Amiri Dash Atan Nasrin, Koushki Mehdi, Rezaei Tavirani Mostafa, Ahmadi Nayeb Ali
Proteomics Research Center, Shahid Beheshti University of Medical Sciences, Tehran, Iran. Email:
Asian Pac J Cancer Prev. 2018 Jun 25;19(6):1639-1645. doi: 10.22034/APJCP.2018.19.6.1639.
Background: Oral cancer is a frequently encountered neoplasm of the head and neck region, being the eight most common type of human malignancy worldwide. Despite improvement in its control, morbidity and mortality rates have improved little in the past decades. Therefore, prevention and/or early detection are a high priority. Proteomics with network analysis have emerged as a powerful tool to identify important proteins associated with cancer development and progression that can be potential targets for early diagnosis. In the present study, network- based protein- protein interactions (PPI) for oral cancer were identified and then analyzed for use as key proteins/potential biomarkers. Material and Methods: Gene expression data in articles which focused on saliva proteomics of oral cancer were collected and 74 candidate genes or proteins were extracted. Related protein networks of differentially expressed proteins were explored and visualized using cytoscape software. Further PPI analysis was performed by Molecular Complex Detection (MCODE) and BiNGO methods. Results: Network analysis of genes/proteins related to oral cancer identified kininogen-1, angiotensinogen, annexin A1, IL-8, IgG heavy variable and constant chains, CRP, collagen alpha-1 and fibronectin as 9 hub-bottleneck proteins. In addition, based on clustering with the MCODE tool, vitronectin, collagen alpha-2, IL-8 and integrin alpha-v were established as 5 distinct seed proteins. Conclusion: A hub-bottleneck protein panel may offer a potential /candidate biomarker pattern for diagnosis and treatment of oral cancer disease. Further investigation and validation of these proteins are warranted.

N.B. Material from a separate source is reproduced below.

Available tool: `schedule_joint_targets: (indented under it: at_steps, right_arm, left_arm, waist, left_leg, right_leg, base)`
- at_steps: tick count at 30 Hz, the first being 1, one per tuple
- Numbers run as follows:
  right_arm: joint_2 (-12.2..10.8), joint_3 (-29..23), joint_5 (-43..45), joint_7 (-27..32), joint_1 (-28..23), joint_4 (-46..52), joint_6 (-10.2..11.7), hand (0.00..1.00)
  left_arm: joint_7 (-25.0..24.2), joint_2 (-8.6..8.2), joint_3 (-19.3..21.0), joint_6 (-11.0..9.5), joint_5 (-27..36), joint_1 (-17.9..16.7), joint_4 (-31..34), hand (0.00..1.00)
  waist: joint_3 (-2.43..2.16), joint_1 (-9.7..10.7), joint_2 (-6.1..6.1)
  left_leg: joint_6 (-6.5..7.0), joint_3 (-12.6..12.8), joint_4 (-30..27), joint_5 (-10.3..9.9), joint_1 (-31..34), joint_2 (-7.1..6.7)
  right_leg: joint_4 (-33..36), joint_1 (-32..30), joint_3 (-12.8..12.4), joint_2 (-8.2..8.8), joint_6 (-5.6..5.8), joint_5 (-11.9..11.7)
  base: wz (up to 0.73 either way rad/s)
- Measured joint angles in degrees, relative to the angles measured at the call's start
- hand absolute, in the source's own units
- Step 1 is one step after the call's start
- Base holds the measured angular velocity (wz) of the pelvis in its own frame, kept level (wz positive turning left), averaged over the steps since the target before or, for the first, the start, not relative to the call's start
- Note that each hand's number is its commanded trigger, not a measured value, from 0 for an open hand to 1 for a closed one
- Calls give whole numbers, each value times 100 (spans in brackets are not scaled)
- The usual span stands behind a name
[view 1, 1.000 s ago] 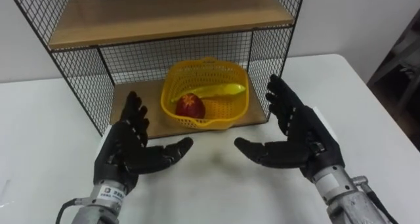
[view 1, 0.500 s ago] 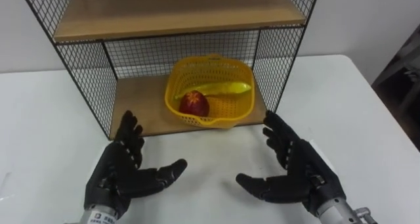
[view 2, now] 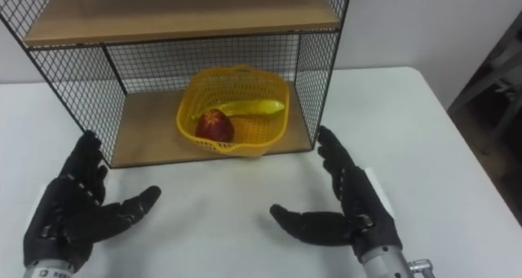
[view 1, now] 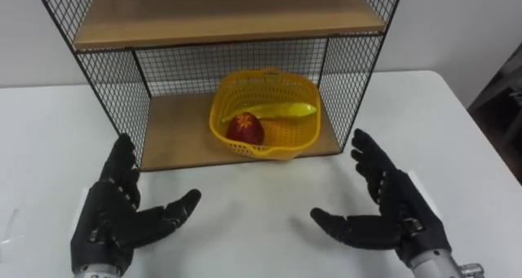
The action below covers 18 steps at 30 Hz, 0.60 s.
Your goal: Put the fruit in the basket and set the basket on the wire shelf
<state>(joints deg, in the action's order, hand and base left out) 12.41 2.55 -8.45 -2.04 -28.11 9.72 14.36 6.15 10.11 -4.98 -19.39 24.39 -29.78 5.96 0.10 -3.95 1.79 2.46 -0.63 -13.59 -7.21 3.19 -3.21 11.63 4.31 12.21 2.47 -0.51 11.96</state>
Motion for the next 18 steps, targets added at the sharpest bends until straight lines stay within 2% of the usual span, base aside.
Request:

口腔癌是头颈部常见的肿瘤,是全球第八大常见的人类恶性肿瘤。尽管在其控制方面有所改善,但在过去几十年中发病率和死亡率几乎没有改善。因此,预防和/或早期检测是当务之急。蛋白质组学与网络分析已成为一种强大的工具,可用于识别与癌症发生和发展相关的重要蛋白质,这些蛋白质可能是早期诊断的潜在靶点。在本研究中,确定了基于网络的口腔癌蛋白质-蛋白质相互作用(PPI),然后对其进行分析以用作关键蛋白质/潜在生物标志物。
收集关注口腔癌唾液蛋白质组学的文章中的基因表达数据,提取74个候选基因或蛋白质。使用Cytoscape软件探索和可视化差异表达蛋白质的相关蛋白质网络。通过分子复合物检测(MCODE)和BiNGO方法进行进一步的PPI分析。
与口腔癌相关的基因/蛋白质网络分析确定激肽原-1、血管紧张素原、膜联蛋白A1、白细胞介素-8、IgG重链可变区和恒定区、CRP、胶原蛋白α-1和纤连蛋白为9种枢纽瓶颈蛋白。此外,基于使用MCODE工具进行的聚类,确定玻连蛋白、胶原蛋白α-2、白细胞介素-8和整合素α-v为5种不同的种子蛋白。
一个枢纽瓶颈蛋白组可能为口腔癌疾病的诊断和治疗提供一种潜在的/候选生物标志物模式。有必要对这些蛋白质进行进一步的研究和验证。